Cuando hablamos de ética comprendemos un conjunto de actos, comportamientos y patrones sociales encaminados a la transparencia, honradez y rectitud de todos los ciudadanos, resaltando allí la capacidad de discernimiento (entre lo bueno y lo malo) y su relación con la moral y las buenas costumbres. Y por política podemos asumir varias concepciones, pero la que nos viene al caso es la asignada en la visión Aristotélica: la política es el arte de gobernar los pueblos para preservar el orden, la credibilidad y la estabilidad.

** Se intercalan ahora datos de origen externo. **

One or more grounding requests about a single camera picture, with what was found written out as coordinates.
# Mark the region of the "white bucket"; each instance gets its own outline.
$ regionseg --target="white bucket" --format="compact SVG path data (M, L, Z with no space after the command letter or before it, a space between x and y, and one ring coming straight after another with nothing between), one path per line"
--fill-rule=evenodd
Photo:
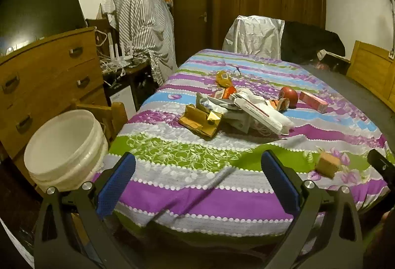
M24 162L32 180L43 190L79 188L93 178L107 153L100 123L86 110L73 110L46 122L30 139Z

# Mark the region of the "floral bedsheet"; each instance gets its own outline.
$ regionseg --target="floral bedsheet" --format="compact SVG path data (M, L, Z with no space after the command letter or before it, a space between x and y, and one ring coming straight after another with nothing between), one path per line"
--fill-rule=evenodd
M227 71L235 87L277 98L280 88L306 90L329 103L321 114L303 102L284 114L296 125L289 136L252 130L248 135L223 123L210 141L178 123L196 92L217 90L216 72ZM358 209L368 207L388 188L367 162L377 149L394 161L380 130L359 109L300 66L214 50L192 56L151 96L123 127L105 157L111 168L126 151L137 160L136 172L116 212L131 230L155 222L183 239L273 237L292 221L260 168L271 149L302 180L321 188L349 186ZM320 152L339 157L334 179L313 171Z

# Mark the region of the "gray and white striped fabric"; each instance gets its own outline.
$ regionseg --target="gray and white striped fabric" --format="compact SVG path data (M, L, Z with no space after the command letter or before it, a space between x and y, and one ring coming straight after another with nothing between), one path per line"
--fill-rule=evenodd
M141 63L150 60L154 80L161 86L177 70L174 21L163 0L103 0L103 14L119 32L126 55Z

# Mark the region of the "black television screen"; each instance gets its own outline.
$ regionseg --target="black television screen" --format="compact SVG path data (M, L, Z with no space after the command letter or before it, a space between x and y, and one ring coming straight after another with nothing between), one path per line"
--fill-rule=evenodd
M78 0L3 0L0 54L54 34L86 27Z

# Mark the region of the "red round object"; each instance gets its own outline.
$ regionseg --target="red round object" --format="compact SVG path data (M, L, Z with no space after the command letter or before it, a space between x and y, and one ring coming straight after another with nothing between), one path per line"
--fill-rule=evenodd
M298 101L298 94L293 88L283 87L278 94L278 98L288 98L290 100L290 108L294 109Z

Luego, si hacemos una fusión de ambos conceptos podemos observar que la ética política- o ésta dentro de la ética- es tan primordial como urgente, sobre todo para un país como el nuestro, dado que acá parte importante de los políticos obra con observancia de cualquier disciplina, menos de la ética (existen honrosas excepciones). Y es esto lo inquietante porque, quienes asumen cargos públicos de responsabilidad para este país, deben estar cien por ciento apegados a los parámetros éticos y morales; ese es el deber ser. Sin embargo, pareciera un sarcasmo de mal gusto hablar en Colombia de ética y de política a su vez, pues hay quienes consideran ambas incompatibles. Y no es para menos. ¡Ese es el problema!
Acá, para nuestro infortunio, no hay transparencia ni rectitud, mucho menos honestidad en el 80% de servidores públicos colombianos. Todavía reina la trampa, el chanchullo, el ardid, y la voltereta. La mayoría se inclina por lo fácil; sin ningún esfuerzo, sin méritos ni merecimientos. Y así obtienen a como dé lugar lo que les place, verbigracia, «un puestico» en alguna entidad administrativa o un contrato adjudicado a dedo por su «amiguito» de la administración, careciendo incluso de las aptitudes y cualidades para desempeñar la función. Es por esto, por lo que los asuntos públicos se han convertido en un aliciente de ilegalidad; pero lo más grave es que se ha llegado al exabrupto de considerar idóneo al que incurre en ello. Para muchos es normal el que compra y vende fallos judiciales, el que saquea el dinero de las regiones, el que mueve fichas burocráticas para pagar favores electoreros, y el que se inventa obras innecesarias para robar a través de repugnantes sobrecostos.
Traigo esto a colación porque además de lo mencionado, hemos observado por consecuencia del Covid-19, infinidad de irregularidades en la compra de mercados y utensilios para los más vulnerables. Los sobrecostos en la contratación pública son enormes, pero, como siempre, acá nunca pasa nada. Los corruptos se creen blindados y omnímodos desplegando acciones manifiestamente contrarias a la ley, sin que haya quien los ataje y les ponga freno. ¡Lo que falta es orden y autoridad!
Ahora bien, no es para menos evidenciar el nivel de resignación tan mayúsculo en los colombianos, dado que, resulta incomprensible para cualquier persona, que haya quienes en época de crisis se atrevan a robarle al pueblo. Razón tienen algunos en considerar como pillos y bandidos a la clase política colombiana. Difícil lastre nos tocó soportar el año pasado cuando aspiramos a una corporación pública, pues con lo que está sucediendo entiende uno el porqué de ello. ¡Jodida la cosa!
Conclusión: Es indispensable que los ciudadanos de bien nos interesemos en lo público, participando activamente en las contiendas electorales municipales, regionales y nacionales. Esa es la única vía para recuperar la confianza, mutar esa triste concepción y reconocer con la frente en alto una verdadera ética política. De lo contrario, seguiremos padeciendo situaciones tan deplorables como las actuales, con servidores abruptamente despreciables que no tienen ningún reparo en atracar a su propio electorado. ¡No hay derecho!